The second is as the great symbol of the American ideal and the ethos: why it went from being a statement in essence of grievances in 1776 to being the central rallying point for abolition of slavery or for women’s rights or for making immigrants into Americans, the symbolism of the Declaration as it expanded in meaning over time, while at the same time keeping its core meanings. The document, really, is the great statement of what it means to be American. And everybody puts their ideas into that.
And the third is this one you’ve mentioned, the Declaration as what I call the cultural object. In a way it serves as a bridge between the relic that’s in the National Archives and the symbol that’s in our heads. It’s a perfect marriage of civics and commerce that we sell reproductions of the Declaration, and you can buy dozens of different types.
They could also use it to sell a product. One of the better-known examples—let’s say “Declaration adjacent”—would be the John Hancock Mutual Life Insurance Company, which uses Hancock’s signature. They used to send out thousands and thousands of copies of the Declaration. Why? But why not? Because it is this very American mix of commerce and civics. We have it today on baseball caps and T-shirts. Back in the day, they had it on handkerchiefs and scarves. We have stamped medallions and painted plates, all these different ways that people have brought it into their homes and thereby I think brought it into their hearts.
And we don’t do that with any other document. We don’t do it with the Constitution nearly in the same way. I mean, “We the People” is an awesome preamble, but we don’t do the rest of the Constitution.
I hung the Declaration in my bedroom as a kid, and you had it in schools and city halls. I’ve been watching some old television from the 1950s and invariably there’s a Declaration hanging in the background. It’s just there. It’s part of this sort of furniture of American life.
Chris Herhalt: Why do you think it’s important for people to get near it, see things, touch things this year?
Michael Auslin: I think this has to do with how we celebrate being American, which is not just fireworks and parades, but celebrating the ideals that made us the most exceptional nation. Not a perfect nation, but I would argue the most exceptional nation in history and a creedal nation. To be an American, you have to believe all people are created equal. You have to believe in representative democracy. You have to believe that there is always going to be a better future. These concepts are woven into our DNA. And one of the ways that we share them is through these civic rites of passage such as going to see the Declaration.
I think that’s why it’s so important that it survived. I mean, if it had been destroyed in 1814, we all knew what it said. It had been printed thousands of times. We would not have lost the text, but we would have lost the time machine that takes us back to the Continental Congress and Philadelphia in the summer of 1776 and the very piece of parchment that John Hancock and John Adams and Thomas Jefferson and Benjamin Franklin signed.
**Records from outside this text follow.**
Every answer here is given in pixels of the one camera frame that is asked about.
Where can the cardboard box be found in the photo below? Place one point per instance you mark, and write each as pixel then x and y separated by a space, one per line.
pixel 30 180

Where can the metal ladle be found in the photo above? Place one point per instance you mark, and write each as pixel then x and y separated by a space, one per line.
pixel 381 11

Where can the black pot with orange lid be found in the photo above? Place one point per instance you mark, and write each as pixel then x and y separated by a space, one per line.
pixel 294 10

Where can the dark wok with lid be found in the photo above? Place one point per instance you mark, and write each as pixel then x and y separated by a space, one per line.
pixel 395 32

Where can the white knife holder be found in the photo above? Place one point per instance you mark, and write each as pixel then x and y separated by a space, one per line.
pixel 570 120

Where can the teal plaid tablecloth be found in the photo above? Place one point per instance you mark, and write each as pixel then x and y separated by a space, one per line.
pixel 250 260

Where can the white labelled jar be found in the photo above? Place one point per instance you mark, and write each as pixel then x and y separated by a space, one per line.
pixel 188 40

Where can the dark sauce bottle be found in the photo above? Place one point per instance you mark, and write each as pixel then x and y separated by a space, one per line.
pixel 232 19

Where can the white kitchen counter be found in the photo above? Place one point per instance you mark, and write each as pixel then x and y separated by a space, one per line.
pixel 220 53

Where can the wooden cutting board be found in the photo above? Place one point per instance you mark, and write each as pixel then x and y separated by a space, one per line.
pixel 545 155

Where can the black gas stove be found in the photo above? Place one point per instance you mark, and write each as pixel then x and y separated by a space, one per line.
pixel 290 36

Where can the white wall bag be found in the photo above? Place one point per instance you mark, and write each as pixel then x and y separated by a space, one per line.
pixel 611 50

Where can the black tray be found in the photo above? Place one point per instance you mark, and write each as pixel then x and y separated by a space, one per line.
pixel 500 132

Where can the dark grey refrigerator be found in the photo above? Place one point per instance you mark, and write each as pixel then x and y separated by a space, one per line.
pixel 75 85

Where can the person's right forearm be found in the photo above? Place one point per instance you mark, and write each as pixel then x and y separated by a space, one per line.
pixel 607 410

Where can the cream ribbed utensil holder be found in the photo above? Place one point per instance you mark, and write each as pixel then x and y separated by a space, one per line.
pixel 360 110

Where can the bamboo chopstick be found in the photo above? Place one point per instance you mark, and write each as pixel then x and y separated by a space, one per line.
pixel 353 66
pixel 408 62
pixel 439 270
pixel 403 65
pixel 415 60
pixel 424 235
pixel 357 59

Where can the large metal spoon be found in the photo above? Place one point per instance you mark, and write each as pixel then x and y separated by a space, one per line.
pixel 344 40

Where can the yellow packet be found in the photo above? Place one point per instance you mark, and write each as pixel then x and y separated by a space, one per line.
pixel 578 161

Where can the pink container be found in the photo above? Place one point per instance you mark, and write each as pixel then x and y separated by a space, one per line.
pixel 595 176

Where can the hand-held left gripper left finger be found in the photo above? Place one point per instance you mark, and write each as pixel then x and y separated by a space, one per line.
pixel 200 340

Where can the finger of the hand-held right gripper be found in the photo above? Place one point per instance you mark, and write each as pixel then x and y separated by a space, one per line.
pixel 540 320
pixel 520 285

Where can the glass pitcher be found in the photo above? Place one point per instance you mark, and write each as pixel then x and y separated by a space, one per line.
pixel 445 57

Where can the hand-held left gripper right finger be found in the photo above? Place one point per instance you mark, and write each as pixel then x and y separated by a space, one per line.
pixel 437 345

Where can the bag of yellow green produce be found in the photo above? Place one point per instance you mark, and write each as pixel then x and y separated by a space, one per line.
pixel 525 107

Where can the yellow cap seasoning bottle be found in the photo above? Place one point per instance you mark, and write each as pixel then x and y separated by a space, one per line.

That’s why I think that in the 250th it’s not enough just to have a parade, though that’s good, but we need to recommit, as previous presidents called for. We need to recommit to the ideals and the principles of the Declaration, maybe more so right now than at a lot of other times because of all the anger and the civil discord that we have in the country, especially with angry young people who have been radicalized by social media and radicalized to hear only the worst about America and not understand the historical perspective in which this country has achieved so much. And behind all that, at every moment, has been the aura of the Declaration.
This interview was edited for length and clarity.